- [Exercise directions]
Once the line with "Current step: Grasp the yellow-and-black" is found in the entries below, repeat it and each following line exactly, up to and including the line with "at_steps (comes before". Add no other lines.

(Stored data entries)
------------------------------------------------
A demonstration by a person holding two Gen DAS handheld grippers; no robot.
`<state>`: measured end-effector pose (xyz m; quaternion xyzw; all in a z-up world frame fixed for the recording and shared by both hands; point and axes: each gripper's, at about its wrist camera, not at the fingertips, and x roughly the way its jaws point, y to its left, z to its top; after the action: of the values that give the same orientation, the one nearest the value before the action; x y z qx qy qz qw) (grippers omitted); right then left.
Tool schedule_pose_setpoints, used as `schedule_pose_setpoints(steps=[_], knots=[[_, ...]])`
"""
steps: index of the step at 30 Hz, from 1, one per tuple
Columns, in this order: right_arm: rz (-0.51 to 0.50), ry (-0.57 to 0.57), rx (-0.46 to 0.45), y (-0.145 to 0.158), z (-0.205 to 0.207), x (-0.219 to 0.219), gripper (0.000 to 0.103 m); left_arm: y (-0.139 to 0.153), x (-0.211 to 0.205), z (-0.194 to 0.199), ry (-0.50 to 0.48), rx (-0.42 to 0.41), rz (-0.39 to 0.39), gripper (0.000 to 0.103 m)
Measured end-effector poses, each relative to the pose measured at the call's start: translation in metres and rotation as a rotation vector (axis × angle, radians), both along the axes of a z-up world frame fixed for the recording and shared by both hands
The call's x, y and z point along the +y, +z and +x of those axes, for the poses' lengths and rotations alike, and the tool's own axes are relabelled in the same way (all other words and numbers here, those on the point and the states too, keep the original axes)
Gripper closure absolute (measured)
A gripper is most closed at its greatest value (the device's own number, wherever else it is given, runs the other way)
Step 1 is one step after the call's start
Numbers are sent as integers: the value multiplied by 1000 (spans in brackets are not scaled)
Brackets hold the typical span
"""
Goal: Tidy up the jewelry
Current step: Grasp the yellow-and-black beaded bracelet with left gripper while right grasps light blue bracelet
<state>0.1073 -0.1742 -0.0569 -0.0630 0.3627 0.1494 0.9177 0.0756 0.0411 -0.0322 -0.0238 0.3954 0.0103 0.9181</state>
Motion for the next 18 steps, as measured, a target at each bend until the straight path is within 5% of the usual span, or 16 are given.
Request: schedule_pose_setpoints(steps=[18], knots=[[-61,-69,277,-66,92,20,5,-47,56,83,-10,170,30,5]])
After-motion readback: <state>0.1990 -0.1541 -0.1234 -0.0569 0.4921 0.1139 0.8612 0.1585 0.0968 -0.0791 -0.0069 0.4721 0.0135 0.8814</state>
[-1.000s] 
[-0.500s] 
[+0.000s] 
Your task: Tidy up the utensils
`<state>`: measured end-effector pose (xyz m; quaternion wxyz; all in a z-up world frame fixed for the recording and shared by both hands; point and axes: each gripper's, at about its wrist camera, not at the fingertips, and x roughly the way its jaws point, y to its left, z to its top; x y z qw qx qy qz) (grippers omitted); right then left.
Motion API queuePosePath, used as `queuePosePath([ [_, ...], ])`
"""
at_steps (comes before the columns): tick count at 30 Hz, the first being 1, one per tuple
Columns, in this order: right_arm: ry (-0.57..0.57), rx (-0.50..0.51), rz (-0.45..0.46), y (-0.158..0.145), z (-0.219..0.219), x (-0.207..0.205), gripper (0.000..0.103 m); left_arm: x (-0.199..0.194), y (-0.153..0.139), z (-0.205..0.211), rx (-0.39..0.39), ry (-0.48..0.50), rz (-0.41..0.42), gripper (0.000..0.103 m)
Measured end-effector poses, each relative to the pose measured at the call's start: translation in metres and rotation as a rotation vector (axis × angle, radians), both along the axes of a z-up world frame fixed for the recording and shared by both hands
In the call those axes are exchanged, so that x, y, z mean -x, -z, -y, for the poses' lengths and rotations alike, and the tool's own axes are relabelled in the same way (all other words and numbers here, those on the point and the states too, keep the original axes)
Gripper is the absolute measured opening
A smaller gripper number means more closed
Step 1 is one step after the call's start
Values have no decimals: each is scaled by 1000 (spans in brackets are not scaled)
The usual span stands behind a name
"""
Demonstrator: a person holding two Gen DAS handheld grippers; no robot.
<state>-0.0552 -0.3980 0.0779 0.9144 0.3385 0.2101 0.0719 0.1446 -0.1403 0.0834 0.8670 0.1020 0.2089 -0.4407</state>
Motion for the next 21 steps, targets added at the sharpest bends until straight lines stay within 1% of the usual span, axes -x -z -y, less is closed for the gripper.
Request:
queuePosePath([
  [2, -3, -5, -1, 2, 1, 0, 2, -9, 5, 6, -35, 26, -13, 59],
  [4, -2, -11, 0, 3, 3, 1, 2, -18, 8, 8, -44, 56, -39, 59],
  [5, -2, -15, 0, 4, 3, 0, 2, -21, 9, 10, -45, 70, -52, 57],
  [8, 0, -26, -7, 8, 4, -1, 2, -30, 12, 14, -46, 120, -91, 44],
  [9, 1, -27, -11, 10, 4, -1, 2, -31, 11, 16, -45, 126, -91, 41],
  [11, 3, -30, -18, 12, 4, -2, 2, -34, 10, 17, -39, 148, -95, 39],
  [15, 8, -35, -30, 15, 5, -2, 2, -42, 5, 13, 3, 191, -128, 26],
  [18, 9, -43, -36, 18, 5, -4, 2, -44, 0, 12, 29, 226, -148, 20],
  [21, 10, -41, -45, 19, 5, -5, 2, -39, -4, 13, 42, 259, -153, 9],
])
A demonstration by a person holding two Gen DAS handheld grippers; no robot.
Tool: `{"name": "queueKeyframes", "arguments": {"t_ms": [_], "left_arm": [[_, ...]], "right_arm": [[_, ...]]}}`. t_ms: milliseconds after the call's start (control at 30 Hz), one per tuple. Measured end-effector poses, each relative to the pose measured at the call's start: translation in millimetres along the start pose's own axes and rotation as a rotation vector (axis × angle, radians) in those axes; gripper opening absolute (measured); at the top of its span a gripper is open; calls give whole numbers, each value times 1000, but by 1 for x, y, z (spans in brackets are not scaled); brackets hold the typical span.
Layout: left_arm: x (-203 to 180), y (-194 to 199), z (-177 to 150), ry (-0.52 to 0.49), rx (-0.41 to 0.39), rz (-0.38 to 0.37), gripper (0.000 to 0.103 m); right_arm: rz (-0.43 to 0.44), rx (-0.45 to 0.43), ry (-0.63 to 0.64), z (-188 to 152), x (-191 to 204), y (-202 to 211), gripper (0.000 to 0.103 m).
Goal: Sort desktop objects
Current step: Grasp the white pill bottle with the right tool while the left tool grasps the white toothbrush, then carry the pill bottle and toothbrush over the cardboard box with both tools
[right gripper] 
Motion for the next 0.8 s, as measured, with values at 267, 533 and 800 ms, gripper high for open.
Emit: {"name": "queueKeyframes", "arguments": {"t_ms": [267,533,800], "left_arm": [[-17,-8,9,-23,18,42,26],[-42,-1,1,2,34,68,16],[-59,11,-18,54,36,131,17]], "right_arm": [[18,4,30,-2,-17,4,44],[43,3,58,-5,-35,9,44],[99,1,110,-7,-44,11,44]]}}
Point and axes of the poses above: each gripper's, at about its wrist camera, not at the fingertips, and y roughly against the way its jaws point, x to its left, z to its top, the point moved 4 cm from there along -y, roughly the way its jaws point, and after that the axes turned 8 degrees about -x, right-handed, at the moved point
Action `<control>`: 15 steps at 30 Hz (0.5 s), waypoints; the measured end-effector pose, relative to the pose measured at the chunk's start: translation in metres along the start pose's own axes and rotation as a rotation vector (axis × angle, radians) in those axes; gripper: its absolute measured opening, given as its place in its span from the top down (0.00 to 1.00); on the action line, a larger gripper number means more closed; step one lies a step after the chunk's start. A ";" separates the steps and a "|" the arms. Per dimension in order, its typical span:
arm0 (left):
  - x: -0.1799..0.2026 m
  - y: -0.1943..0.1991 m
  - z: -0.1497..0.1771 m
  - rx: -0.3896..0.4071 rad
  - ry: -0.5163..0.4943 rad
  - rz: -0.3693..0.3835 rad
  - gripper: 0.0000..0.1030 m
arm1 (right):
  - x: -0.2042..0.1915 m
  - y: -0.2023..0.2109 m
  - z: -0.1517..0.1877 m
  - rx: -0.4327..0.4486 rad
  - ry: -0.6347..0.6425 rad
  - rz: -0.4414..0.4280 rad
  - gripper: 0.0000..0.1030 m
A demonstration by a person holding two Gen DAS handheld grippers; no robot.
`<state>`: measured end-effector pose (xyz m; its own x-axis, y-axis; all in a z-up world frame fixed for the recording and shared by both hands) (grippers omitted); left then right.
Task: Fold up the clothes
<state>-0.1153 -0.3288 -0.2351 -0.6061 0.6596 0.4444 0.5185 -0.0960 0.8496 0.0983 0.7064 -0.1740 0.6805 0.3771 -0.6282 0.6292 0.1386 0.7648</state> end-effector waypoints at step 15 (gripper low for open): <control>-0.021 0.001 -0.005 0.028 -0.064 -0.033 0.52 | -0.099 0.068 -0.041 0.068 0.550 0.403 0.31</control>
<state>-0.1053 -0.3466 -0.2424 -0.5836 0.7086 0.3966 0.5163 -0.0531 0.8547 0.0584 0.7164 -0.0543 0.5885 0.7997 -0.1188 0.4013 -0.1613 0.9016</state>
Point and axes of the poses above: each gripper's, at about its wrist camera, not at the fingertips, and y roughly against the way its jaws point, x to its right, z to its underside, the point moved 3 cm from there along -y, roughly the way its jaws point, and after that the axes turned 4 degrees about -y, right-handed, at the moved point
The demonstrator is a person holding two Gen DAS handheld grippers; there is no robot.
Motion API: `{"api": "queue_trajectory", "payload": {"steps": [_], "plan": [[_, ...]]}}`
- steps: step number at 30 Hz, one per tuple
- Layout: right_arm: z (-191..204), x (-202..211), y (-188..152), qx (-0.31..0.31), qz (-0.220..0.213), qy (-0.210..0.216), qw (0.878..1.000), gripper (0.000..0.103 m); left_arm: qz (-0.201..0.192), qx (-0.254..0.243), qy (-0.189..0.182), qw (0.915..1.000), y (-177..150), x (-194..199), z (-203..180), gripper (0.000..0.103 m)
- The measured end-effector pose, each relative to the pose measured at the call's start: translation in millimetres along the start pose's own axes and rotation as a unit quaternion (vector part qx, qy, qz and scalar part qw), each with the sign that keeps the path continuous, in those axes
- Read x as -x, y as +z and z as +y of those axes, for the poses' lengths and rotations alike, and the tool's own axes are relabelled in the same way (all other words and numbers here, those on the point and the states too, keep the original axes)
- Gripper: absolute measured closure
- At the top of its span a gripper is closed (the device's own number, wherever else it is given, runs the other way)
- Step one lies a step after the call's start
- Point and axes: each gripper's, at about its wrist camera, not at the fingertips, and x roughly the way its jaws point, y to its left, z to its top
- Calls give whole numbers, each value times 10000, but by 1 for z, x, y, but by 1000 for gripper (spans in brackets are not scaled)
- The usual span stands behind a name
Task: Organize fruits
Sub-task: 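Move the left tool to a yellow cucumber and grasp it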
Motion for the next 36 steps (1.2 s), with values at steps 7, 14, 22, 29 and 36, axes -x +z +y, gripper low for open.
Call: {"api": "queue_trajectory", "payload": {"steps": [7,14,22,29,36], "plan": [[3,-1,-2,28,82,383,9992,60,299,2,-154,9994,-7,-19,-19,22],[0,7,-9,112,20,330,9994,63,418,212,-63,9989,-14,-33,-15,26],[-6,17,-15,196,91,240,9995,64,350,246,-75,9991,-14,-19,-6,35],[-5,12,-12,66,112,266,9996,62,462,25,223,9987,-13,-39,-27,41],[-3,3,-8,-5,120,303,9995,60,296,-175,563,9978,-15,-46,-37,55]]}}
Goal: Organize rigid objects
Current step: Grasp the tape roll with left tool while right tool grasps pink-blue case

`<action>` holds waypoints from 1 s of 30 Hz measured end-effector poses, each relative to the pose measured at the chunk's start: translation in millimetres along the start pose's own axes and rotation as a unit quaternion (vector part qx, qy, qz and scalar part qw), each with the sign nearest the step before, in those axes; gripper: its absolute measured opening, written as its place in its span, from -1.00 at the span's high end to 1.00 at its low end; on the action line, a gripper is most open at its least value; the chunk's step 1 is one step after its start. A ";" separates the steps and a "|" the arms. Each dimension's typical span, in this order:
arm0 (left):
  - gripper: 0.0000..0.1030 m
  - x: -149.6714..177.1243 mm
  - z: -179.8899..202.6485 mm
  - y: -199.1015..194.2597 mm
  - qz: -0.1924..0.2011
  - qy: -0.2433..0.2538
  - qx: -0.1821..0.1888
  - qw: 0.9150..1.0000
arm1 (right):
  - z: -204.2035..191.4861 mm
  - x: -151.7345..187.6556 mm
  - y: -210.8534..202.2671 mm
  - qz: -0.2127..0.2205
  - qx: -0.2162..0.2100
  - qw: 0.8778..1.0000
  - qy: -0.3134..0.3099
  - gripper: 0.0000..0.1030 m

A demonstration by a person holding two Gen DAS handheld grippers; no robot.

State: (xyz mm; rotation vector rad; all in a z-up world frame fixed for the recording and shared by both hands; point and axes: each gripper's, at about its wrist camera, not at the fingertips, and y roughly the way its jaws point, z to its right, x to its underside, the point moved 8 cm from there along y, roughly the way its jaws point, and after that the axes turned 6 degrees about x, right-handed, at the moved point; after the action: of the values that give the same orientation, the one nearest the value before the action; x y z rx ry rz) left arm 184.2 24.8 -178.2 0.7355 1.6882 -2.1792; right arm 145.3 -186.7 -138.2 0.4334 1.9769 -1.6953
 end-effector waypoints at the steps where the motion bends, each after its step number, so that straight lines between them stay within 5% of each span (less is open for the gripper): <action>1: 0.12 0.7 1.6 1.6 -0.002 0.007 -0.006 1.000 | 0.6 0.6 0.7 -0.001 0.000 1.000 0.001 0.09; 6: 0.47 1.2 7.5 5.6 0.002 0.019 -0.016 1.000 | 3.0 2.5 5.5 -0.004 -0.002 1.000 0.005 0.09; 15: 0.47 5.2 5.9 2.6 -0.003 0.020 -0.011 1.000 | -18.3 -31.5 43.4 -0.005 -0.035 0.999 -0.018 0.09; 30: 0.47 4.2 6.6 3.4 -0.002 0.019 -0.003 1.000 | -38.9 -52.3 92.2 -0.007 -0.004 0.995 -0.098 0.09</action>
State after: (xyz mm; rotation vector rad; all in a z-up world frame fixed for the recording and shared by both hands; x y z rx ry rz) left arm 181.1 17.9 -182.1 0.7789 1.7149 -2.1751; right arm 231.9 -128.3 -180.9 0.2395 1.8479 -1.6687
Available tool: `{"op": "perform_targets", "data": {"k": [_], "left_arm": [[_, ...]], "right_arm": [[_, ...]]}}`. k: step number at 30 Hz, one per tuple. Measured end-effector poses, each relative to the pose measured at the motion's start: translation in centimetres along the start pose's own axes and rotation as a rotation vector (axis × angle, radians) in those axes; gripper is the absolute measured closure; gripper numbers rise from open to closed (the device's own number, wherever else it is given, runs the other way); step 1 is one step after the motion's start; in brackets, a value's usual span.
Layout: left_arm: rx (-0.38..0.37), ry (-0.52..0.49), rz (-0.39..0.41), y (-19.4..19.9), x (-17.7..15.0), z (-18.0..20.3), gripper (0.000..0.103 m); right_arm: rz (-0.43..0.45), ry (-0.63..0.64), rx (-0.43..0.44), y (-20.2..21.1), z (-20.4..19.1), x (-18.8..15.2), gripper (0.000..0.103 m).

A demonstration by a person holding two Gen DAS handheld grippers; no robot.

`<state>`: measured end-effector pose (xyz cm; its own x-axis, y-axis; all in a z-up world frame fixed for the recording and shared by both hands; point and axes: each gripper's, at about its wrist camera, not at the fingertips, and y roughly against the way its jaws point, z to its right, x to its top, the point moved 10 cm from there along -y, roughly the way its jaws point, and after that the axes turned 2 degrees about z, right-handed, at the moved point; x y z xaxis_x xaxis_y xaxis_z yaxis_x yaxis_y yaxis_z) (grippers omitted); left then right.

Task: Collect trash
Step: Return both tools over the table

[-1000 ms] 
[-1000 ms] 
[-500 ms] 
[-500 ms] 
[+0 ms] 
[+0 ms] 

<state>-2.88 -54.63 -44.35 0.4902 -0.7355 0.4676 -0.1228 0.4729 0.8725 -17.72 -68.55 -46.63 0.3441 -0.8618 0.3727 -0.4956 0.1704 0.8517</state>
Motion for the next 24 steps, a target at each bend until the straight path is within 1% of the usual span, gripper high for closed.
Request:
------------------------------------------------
- [Answer to the exercise]
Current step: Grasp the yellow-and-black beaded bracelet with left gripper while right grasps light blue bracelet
<state>0.1073 -0.1742 -0.0569 -0.0630 0.3627 0.1494 0.9177 0.0756 0.0411 -0.0322 -0.0238 0.3954 0.0103 0.9181</state>
Motion for the next 18 steps, as measured, a target at each bend until the straight path is within 5% of the usual span, or 16 are given.
Request: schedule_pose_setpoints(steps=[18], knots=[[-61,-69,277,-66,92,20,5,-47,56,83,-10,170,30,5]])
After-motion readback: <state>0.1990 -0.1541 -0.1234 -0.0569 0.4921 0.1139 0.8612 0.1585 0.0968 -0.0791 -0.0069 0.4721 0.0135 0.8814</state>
[-1.000s] 
[-0.500s] 
[+0.000s] 
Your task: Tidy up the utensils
`<state>`: measured end-effector pose (xyz m; quaternion wxyz; all in a z-up world frame fixed for the recording and shared by both hands; point and axes: each gripper's, at about its wrist camera, not at the fingertips, and x roughly the way its jaws point, y to its left, z to its top; x y z qw qx qy qz) (grippers omitted); right then left.
Motion API queuePosePath, used as `queuePosePath([ [_, ...], ])`
"""
at_steps (comes before the columns): tick count at 30 Hz, the first being 1, one per tuple

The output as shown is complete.